Infine può essere utilizzato per le pulizie di casa, diluendolo in 4 parti di acqua in modo da ottenere un detersivo naturale per pavimenti, piatti e per il bucato bianco.

Quello che invece non saprete, a meno di essere stati in Marocco, è che il sapone nero è utilizzato per la rifinitura del Tadelakt, il tradizionale rivestimento murario utilizzato nei palazzi e soprattutto negli Hamman, per garantirne la necessaria impermeabilità.

Ciò detto e visto i suoi innumerevoli utilizzi, non mi resta che raccomandarvi di investire i vostri soldini acquistando un sapone nero di qualità piuttosto che un prodotto economico, tanto più che ne basta pochissimo e vi durerà una vita.

Come vi avevo detto prima in commercio si trova anche il sapone nero in forma liquida, tranquillamente utilizzabile per la detersione quotidiana in quanto molto delicato.

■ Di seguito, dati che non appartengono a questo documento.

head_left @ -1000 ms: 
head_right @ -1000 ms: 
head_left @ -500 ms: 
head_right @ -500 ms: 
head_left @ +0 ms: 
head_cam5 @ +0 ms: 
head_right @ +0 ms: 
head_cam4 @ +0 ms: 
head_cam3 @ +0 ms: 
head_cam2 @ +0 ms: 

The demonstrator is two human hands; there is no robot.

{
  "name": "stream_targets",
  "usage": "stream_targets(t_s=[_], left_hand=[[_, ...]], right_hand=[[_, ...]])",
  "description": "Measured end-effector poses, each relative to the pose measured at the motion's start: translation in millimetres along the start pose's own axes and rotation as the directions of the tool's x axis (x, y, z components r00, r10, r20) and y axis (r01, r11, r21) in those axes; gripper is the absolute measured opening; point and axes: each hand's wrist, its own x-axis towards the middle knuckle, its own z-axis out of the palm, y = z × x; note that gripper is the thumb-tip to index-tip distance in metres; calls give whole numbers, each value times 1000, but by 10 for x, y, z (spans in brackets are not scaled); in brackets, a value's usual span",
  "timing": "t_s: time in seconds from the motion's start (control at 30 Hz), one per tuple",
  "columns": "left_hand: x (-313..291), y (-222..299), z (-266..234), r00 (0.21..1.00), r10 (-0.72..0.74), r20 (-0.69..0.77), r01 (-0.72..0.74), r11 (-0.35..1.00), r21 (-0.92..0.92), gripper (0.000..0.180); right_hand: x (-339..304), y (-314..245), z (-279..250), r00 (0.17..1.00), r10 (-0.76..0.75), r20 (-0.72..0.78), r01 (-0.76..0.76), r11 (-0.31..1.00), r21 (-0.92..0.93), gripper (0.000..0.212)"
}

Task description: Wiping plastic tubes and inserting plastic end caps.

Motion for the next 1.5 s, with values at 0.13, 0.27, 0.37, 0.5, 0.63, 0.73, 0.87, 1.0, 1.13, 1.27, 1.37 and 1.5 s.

Logicamente è importante controllare la lista degli ingredienti (INCI) che deve essere la seguente: Aqua, Olea Europaea Fruit Oil, Potassium Hydroxide, Eucaliptus Globulosus leaf oil, (il d-limonene è invece facoltativo e consente di attribuire al prodotto un’ulteriore piacevole profumazione).

Detto ciò dopo la mia esperienza con il sapone nero sicuramente lo acquisterò in futuro.

NdR: quando cito prodotti e marche eco-bio (per lo più di piccole realtà artigianali) lo faccio solo a titolo di consiglio personale, perché li ho trovati favolosi e meritevoli di condivisione. Sentitevi pertanto liberi di sperimentare altre marche eco-bio, l’importante è che prima ne verifichiate l’INCI.